Ich kenne Spezialisten, die ständig irgendwas vergessen, meine Herren Söhne zum Beispiel: Hausaufgaben, schlechte Zensuren, einen Zettel für was-weiß-ich-denn, den die Eltern unterschreiben sollen, Opa Uwes Geburtstag, den Geschirrspüler auszuräumen, ihr eigenes schlechtes Gewissen … Wie praktisch eigentlich. Vergessen ist sicher eine gute Ausrede, solange man‘s nicht übertreibt. Denn dann gehen Vertrauen und Verlässlichkeit flöten, das schlägt auf die Reputation. Wenn Robert, obwohl ich schon fünfmal gefragt habe, andauernd ›vergisst‹ mir das Asterix-Heft zurück zu geben, werde ich ihm so schnell nicht den nächsten Band ausleihen.
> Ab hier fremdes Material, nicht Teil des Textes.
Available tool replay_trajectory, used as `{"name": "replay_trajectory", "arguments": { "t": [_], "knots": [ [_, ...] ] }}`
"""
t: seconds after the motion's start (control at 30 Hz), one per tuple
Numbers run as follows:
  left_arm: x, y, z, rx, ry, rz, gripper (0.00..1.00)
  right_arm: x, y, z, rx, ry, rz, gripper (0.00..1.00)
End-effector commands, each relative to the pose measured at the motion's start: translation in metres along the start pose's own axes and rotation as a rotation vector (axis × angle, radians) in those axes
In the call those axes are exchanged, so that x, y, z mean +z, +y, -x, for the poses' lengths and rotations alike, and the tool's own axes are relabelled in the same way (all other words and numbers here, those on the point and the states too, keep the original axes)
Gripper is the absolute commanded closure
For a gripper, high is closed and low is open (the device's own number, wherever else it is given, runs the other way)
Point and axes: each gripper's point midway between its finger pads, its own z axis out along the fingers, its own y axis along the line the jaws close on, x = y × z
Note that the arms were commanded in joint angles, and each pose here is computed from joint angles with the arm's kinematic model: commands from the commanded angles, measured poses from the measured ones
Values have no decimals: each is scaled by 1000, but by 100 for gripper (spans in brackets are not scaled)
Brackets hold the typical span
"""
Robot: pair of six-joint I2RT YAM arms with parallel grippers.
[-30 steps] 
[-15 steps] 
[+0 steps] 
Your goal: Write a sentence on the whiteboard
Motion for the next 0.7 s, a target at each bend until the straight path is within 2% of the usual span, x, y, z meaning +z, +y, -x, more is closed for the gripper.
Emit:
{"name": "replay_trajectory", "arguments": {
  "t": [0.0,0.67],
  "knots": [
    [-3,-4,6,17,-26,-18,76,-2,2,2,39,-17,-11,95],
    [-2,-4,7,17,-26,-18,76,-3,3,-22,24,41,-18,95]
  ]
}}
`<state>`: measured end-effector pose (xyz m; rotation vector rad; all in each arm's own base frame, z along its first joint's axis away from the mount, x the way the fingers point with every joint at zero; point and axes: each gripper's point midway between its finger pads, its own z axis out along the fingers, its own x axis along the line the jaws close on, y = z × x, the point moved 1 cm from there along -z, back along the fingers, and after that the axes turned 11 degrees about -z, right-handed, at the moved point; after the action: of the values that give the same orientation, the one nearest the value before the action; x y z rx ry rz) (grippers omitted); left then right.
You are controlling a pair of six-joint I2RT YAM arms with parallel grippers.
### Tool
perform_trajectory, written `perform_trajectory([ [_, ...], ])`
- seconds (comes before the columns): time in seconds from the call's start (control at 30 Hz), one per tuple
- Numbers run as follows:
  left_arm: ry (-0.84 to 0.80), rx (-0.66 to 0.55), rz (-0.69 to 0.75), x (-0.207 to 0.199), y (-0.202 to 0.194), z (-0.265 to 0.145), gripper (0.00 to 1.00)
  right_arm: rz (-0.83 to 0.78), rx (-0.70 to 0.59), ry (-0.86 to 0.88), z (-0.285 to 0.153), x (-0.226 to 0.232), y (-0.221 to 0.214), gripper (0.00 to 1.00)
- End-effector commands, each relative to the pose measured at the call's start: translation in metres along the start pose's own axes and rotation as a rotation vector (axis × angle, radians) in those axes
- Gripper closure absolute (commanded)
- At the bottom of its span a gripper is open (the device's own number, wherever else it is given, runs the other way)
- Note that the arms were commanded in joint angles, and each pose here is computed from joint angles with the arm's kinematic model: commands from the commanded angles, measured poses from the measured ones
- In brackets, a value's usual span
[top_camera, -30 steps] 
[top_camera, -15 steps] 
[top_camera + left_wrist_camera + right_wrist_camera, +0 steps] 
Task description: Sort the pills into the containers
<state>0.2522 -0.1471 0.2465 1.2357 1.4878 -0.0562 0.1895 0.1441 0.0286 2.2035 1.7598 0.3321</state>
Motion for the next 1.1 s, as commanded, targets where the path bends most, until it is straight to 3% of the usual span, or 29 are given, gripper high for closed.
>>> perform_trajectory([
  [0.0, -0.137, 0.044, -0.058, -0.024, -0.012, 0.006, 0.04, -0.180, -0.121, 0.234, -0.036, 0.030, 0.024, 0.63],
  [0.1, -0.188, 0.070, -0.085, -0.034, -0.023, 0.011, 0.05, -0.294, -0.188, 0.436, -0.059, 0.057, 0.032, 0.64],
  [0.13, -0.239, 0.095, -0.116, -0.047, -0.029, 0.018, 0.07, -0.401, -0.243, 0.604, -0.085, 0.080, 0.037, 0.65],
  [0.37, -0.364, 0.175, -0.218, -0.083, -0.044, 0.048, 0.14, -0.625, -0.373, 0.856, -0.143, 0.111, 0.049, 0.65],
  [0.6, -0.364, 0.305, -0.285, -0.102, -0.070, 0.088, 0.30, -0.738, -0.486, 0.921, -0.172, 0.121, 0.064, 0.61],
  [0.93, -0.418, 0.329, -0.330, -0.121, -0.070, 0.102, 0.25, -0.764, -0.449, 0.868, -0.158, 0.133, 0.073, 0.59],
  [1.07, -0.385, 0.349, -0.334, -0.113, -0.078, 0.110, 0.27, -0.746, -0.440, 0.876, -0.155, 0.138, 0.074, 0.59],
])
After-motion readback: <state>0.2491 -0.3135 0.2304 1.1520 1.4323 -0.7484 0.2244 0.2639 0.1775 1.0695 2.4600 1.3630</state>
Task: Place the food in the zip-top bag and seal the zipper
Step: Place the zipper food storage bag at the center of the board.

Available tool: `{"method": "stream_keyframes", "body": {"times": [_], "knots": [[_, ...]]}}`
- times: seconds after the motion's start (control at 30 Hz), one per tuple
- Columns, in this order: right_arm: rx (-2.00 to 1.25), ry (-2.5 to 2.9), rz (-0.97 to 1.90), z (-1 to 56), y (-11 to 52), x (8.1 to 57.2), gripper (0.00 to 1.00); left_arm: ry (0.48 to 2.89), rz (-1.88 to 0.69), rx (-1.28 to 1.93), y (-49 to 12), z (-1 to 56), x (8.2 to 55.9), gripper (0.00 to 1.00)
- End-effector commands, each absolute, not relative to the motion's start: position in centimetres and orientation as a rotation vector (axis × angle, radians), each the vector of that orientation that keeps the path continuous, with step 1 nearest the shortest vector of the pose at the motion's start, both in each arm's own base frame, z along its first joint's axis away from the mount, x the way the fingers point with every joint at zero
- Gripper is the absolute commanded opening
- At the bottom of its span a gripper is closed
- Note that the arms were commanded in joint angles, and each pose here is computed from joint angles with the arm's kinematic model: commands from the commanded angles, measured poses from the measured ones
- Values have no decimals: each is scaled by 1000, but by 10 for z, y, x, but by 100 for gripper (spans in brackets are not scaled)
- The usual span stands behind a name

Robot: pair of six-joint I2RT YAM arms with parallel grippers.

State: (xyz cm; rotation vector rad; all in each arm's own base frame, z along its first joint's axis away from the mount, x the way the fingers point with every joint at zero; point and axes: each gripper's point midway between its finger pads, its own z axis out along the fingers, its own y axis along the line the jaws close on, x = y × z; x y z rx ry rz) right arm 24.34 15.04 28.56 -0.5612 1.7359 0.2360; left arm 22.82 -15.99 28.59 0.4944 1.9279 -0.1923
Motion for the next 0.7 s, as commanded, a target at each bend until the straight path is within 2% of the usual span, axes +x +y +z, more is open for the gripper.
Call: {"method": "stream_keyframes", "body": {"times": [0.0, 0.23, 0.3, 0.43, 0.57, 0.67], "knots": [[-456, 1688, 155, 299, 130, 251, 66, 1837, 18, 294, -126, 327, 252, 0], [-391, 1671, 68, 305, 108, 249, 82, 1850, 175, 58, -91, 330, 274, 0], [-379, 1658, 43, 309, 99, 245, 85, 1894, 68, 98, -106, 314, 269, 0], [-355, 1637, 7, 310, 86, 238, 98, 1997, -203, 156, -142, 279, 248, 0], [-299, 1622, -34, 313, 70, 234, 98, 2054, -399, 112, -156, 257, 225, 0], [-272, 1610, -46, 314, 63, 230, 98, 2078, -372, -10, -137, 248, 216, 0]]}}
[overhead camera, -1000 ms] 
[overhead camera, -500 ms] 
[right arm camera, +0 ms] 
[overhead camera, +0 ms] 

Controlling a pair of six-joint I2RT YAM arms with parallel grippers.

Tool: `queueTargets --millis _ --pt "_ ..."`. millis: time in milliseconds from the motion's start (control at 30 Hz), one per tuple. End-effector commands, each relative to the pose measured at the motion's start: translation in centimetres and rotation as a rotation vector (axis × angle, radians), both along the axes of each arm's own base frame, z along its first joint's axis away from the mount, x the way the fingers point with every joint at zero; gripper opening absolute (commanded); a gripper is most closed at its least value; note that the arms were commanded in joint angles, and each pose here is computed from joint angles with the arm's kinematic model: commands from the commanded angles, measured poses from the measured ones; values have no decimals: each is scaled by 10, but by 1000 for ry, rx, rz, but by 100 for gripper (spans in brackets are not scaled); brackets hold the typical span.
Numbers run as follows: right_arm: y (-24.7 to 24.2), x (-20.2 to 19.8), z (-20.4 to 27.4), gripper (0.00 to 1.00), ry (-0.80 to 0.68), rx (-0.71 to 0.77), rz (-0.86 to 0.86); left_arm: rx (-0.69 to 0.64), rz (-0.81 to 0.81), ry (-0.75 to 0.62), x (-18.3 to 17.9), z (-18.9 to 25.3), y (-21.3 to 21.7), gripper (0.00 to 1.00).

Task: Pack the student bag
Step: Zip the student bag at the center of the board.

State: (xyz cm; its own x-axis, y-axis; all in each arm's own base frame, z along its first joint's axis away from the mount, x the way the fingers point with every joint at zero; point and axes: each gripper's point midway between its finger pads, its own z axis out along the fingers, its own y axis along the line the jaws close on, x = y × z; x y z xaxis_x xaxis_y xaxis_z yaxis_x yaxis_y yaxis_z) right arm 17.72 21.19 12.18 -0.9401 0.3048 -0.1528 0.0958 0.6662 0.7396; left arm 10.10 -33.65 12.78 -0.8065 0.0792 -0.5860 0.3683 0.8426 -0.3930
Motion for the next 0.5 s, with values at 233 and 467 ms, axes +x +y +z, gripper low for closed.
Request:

Und wenn das kleine bunte Mädchen mit den Froschstiefeln immer wieder ›vergisst‹, dass sie ihre Hausaufgaben vor dem Abendbrot erledigt haben soll, verliert der Papa das Vertrauen, dass es von alleine klappt, und muss kontrollieren.
Wieder andere Leute verlieren ihre Sachen gar nicht wirklich, sondern sie verlegen sie. Da landet die Sporttasche mal am Kleiderhaken, mal unterm Bett und mal im Keller, und am Ende findet Robert sie nicht wieder, obwohl sie noch da ist. In dem Fall hat er sozusagen vergessen, wo sie ist.
Am anderen Ende der Linie stehen manchmal auch Leute, die nie auch nur eine ganze Hausaufgabe oder einen halben Schlüssel verlieren, dafür aber, wenn sie wütend sind, vielleicht sich selbst vergessen. Wie der stämmige Junge aus dem Nachbaraufgang, der verlor erst die Fassung und dann die Kontrolle. Das ist meist für alle nicht schön, denn wenn jemand aus der Haut fährt, können Dinge geschehen, die man später bereut.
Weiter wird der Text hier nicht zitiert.